I received your rather lengthy letter while I was in Everett, Washington in a gospel meeting. Sorry about taking so long to reply.

            I made the chart. After reading the complete statement of the charts as you sent them, I remembered making the chart as I presented it. It was one of the first ones I made. Since I knew we were not going to discuss civil authority I simply left the part out but during the discussion I did not look back at the original chart to see what it said. I should have. I had forgotten that I left that part out. However, if the ellipsis had been left in, how would it have changed the meaning of the chart? It perfectly describes the period of time in which the meaning of apoluo still subsisted as you correctly stated in your last sentence of your second chart. "In the meantime, (while the civil procedure was taking place- jts) the two spouses are separated (unmarried—not living together)." The problem is not with the ellipsis. The problem is that your chart blows your entire theory out of the water.
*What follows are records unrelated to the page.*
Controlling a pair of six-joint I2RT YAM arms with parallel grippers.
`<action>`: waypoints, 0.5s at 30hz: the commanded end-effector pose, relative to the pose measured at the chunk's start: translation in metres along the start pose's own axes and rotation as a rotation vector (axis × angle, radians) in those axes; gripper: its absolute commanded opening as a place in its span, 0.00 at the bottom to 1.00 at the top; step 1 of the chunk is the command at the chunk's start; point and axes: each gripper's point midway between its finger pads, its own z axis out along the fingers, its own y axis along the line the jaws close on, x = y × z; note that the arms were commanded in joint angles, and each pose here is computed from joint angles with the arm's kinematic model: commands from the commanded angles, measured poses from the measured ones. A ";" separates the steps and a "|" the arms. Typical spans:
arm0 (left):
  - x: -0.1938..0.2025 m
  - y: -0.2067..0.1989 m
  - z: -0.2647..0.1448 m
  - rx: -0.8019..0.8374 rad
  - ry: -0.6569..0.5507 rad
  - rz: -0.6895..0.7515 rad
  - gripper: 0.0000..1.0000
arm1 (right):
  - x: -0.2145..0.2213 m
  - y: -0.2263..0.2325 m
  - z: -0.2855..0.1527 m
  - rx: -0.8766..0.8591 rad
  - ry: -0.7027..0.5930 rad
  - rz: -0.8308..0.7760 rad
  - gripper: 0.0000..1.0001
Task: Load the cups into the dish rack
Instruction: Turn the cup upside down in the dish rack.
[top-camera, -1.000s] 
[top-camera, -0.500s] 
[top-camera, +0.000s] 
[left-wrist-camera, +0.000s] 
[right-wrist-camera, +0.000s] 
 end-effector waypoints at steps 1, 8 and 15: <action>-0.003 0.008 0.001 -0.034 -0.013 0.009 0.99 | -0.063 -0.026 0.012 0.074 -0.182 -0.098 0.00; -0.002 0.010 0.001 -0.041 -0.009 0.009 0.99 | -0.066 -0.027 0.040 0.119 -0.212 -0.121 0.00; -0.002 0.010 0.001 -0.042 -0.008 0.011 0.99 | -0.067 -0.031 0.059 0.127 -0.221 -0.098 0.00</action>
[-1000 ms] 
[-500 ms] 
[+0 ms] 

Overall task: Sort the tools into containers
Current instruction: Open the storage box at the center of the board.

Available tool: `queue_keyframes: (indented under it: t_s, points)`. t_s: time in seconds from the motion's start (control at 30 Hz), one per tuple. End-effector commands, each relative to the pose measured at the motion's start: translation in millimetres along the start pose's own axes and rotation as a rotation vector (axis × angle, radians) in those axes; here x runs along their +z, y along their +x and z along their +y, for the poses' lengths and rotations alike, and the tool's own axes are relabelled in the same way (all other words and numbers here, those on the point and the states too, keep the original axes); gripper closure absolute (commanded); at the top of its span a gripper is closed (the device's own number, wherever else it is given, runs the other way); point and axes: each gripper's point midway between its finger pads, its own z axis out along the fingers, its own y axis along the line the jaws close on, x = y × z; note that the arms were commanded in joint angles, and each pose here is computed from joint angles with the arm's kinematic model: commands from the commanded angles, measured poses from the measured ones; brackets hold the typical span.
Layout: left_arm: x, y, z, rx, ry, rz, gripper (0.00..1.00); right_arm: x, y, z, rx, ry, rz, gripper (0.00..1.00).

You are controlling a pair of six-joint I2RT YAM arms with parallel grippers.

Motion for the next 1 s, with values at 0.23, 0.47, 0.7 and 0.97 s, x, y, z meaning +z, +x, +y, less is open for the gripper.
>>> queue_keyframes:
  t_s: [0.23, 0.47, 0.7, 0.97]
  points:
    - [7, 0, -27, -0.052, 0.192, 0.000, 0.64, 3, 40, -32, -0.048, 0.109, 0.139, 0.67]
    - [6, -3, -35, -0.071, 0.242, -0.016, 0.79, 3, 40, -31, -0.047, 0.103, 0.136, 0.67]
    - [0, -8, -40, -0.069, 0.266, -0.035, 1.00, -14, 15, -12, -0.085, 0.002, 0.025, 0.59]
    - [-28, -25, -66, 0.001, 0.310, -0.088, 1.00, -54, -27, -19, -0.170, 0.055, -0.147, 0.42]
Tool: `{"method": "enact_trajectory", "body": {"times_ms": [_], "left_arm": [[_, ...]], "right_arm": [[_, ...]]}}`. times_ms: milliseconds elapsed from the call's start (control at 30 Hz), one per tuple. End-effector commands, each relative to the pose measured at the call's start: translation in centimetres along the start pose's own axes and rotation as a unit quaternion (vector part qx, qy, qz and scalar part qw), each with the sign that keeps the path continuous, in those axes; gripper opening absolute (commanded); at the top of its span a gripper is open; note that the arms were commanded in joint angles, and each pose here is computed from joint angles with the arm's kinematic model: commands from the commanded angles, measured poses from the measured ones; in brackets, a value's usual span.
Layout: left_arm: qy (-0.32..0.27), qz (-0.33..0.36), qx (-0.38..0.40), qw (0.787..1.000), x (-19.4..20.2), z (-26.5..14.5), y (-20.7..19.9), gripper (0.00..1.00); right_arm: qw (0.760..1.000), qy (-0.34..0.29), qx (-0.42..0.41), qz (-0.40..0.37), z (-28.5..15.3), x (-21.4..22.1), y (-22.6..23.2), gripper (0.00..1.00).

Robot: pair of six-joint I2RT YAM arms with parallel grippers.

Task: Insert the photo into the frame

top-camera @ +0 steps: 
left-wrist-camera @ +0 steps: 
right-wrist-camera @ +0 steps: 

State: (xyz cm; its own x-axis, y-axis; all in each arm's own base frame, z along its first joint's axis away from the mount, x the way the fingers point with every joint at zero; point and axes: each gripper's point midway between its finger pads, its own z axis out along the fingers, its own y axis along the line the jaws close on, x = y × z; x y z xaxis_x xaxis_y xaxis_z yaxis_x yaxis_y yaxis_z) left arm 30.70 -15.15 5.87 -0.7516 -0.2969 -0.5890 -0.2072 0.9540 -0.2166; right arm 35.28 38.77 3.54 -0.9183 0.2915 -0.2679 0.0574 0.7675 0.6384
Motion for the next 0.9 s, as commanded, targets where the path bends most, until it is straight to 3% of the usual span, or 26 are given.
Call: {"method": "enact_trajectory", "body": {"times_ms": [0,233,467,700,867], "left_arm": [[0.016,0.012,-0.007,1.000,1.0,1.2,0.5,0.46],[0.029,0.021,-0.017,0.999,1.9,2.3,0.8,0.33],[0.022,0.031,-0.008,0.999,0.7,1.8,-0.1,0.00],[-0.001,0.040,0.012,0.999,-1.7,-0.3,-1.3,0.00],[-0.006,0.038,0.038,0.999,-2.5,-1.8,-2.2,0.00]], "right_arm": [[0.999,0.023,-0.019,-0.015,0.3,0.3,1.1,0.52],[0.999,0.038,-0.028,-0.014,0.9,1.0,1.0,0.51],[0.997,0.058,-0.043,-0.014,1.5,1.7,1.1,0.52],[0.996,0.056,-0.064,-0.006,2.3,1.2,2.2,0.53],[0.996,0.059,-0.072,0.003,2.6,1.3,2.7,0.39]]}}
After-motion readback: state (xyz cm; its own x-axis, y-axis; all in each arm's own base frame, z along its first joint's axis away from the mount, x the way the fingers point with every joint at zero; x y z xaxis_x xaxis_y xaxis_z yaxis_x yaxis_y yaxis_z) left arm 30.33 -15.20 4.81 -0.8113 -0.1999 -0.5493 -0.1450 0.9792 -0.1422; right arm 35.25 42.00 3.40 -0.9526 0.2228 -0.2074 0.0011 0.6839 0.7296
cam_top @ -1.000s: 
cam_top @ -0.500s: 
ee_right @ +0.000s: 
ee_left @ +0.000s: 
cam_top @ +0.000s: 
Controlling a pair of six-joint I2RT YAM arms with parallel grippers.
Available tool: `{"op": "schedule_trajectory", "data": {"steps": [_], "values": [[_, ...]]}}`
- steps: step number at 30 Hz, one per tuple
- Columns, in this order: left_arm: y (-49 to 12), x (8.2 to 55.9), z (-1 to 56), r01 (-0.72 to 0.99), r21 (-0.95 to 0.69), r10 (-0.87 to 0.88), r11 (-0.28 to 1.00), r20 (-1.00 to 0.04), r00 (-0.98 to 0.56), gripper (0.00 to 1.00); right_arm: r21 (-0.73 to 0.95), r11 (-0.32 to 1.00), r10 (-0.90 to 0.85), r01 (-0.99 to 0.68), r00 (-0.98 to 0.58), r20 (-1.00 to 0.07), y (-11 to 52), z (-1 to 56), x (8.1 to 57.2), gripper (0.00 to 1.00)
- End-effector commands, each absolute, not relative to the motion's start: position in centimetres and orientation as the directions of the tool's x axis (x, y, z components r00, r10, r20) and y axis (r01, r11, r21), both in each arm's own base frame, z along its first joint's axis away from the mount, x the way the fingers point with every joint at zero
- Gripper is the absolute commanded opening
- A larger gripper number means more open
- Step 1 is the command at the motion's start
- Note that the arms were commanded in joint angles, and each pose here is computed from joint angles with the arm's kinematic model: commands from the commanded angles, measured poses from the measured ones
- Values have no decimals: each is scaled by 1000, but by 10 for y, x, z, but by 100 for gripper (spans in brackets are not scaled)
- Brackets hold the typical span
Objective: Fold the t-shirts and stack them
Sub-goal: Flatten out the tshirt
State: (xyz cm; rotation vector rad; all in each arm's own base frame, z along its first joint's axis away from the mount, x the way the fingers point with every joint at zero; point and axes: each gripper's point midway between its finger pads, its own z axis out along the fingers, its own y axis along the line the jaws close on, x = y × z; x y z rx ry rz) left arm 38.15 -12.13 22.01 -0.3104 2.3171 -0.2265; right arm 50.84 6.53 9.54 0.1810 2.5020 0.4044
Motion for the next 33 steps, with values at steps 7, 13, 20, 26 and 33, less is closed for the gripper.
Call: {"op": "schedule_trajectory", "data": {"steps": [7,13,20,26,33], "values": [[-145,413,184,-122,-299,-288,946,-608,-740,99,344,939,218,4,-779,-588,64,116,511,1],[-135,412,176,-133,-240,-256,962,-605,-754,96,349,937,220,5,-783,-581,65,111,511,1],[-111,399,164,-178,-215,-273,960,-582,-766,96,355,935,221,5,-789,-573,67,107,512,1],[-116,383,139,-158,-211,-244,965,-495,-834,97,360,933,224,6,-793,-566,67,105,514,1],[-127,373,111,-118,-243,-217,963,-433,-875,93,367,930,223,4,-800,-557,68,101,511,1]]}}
I think we know who was "doing things in desperation" - we will let the listeners decide.

I am correcting the chart in my Editorial in the May issue of GT. Until, however, you point out to me how the ellipsis changed the meaning of the chart in any way I will continue to use it. It is a good chart and teaches the truth.   Brotherly, J. T.

 

 

BRO. SMITH’S EDITORIAL IN GOSPEL TRUTHS (May 2005)

 

In Bro. Smith’s editorial in GOSPEL TRUTHS, May 2005, p. 3, in reference to my request for an apology for attributing to me what he himself did, he wrote:

 

As one proponent of this position said of ‘apoluo,’:

 

 

 

 

 



      “During the debate with Tim Haile I used the above statements by brother Bill Reeves because it teaches the truth as we both understand the word apoluo. In the quotation I left out ("Civil procedure is a process that follows this and that often takes much time to complete. In the mean-time") because we were not discussing Civil procedure. Brother Reeves wrote me and said that I had done him a disservice by leaving that part out. However, as I told brother Reeves in reply, I see nothing in the part that was left out that would in any way change the thought or meaning of his statement.”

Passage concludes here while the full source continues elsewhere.